BEGIN Provided data
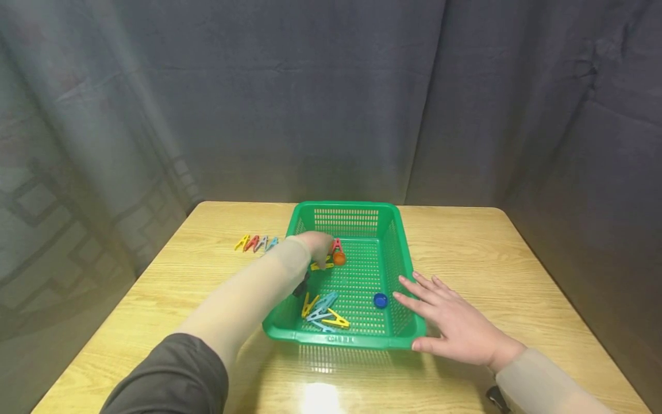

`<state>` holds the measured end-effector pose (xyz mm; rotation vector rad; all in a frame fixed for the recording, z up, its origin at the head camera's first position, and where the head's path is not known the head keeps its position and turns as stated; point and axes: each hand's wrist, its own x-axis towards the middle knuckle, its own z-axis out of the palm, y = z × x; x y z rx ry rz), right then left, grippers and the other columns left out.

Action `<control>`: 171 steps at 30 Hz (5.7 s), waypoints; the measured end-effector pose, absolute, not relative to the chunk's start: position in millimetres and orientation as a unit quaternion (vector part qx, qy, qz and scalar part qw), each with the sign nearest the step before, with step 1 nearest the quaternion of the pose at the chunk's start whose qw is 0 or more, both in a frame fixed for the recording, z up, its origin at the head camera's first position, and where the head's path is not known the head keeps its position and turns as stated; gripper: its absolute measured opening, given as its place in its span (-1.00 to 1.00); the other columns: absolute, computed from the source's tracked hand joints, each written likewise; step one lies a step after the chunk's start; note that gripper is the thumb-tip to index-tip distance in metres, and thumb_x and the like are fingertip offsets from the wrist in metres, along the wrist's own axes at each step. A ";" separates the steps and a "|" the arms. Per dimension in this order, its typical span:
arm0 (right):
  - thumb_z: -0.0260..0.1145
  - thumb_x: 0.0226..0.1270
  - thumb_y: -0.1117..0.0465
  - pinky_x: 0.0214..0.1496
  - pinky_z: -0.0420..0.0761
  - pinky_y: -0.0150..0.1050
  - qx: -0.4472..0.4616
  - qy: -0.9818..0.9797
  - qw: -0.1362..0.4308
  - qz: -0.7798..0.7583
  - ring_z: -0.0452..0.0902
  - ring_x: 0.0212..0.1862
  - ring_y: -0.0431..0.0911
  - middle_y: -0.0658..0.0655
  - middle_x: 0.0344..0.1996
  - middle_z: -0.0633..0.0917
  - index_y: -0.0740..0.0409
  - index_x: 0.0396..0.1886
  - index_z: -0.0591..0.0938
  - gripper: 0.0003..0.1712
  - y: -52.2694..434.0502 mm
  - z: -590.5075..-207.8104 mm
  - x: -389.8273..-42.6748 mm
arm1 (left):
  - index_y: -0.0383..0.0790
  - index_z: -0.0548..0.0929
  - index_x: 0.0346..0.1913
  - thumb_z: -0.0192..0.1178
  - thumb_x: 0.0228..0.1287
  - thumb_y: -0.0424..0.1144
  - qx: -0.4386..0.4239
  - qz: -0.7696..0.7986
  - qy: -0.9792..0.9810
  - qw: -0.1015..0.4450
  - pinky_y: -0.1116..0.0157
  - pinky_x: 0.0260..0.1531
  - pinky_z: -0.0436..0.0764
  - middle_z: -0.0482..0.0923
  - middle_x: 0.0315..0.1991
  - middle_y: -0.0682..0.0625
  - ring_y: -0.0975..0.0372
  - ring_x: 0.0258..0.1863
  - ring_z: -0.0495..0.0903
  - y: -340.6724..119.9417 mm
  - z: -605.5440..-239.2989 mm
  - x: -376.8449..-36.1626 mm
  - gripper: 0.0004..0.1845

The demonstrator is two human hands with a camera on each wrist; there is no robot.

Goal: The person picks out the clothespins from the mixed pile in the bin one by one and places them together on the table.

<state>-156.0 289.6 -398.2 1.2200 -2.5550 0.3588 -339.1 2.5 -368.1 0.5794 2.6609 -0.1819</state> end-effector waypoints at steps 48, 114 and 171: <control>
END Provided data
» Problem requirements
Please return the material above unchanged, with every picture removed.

» Exercise solution
`<state>` holds the measured end-effector pose (xyz mm; rotation vector rad; all in a frame fixed for the recording, z up, its origin at the head camera's first position, and where the head's path is not known the head keeps its position and turns as stated; point and axes: each hand's wrist, its own x-axis towards the middle knuckle, its own z-axis out of the palm, y = z × x; x y z rx ry rz), right then left, grippers and the other columns left out.

Action `<control>`: 171 steps at 30 Hz (5.7 s), waypoints; the measured end-effector pose, absolute, not relative to the chunk's start: position in millimetres and orientation as a unit quaternion (vector part qx, qy, qz and scalar part qw), each with the sign nearest the step before, with step 1 nearest the quaternion of the pose at the chunk's start whose qw is 0 or more, both in a frame fixed for the recording, z up, its origin at the head camera's first position, and where the head's path is not known the head keeps its position and turns as stated; gripper: its absolute measured opening, given as its place in its span (-1.00 to 1.00); the other columns: absolute, computed from the source's tracked hand joints, each written likewise; step one lies a step after the chunk's start; note that gripper is the thumb-tip to index-tip distance in metres, and thumb_x and the like are fingertip offsets from the wrist in metres, along the wrist's own axes at each step. A ";" separates the steps and a "|" the arms. Per dimension in this order, its typical span:
arm0 (right):
  - thumb_z: -0.0260..0.1145
  - thumb_x: 0.0226..0.1270
  - thumb_y: -0.1117..0.0465
  - pinky_x: 0.0214..0.1496
  - pinky_z: -0.0420..0.0761
  - pinky_y: -0.0150..0.1050
  - qx: -0.4472..0.4616
  - qy: -0.9818..0.9797
  - qw: -0.1362..0.4308
  - qz: -0.7798..0.7583
  - ring_z: -0.0452..0.0902
  - ring_x: 0.0212..0.1862
  - ring_y: -0.0431..0.0911
  - middle_y: -0.0658..0.0655
  - middle_x: 0.0344..0.1996
  - middle_z: -0.0633..0.0917
  - index_y: -0.0740..0.0409
  - index_x: 0.0396..0.1886
  - index_z: -0.0591..0.0938
  - gripper: 0.0003..0.1712
  - y: -52.2694..434.0502 mm
  - z: -590.5075..-207.8104 mm
  - x: -389.8273..-42.6748 mm
arm1 (left):
  - index_y: -0.0383..0.0790
  - index_z: -0.0548..0.0929
  - index_x: 0.0346..0.1913
  - thumb_z: -0.0192..0.1178
  - thumb_x: 0.0228..0.1287
  - thumb_y: -0.0424..0.1144
  - qx: -0.4386..0.4239
  - qz: -0.7696..0.7986
  - qy: -0.9792..0.9810
  - qw: -0.1015..0.4450
  - pinky_y: -0.1116..0.0157
  - pinky_x: 0.0260..0.1531
  - pinky_z: -0.0436..0.0764
  - middle_z: -0.0482..0.0923
  - middle_x: 0.0315..0.1991
  - middle_y: -0.0682..0.0625
  - ring_y: -0.0975..0.0372
  - ring_x: 0.0258..0.1863
  - ring_z: -0.0495..0.0903
  - y: -340.6724..119.9417 mm
  - z: -605.5440..-239.2989 mm
  - x: -376.8449..-36.1626 mm
  - gripper: 0.0004..0.1845

The demonstrator is two human hands with a camera on each wrist; there is no robot.

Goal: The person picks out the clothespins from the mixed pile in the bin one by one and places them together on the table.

<state>-156.0 289.6 -398.2 1.2200 -2.5550 0.3588 -339.1 2.5 -368.1 0.5794 2.6609 -0.1819</state> end-effector waypoints at steps 48, 114 and 171: <control>

No more is needed for this exercise.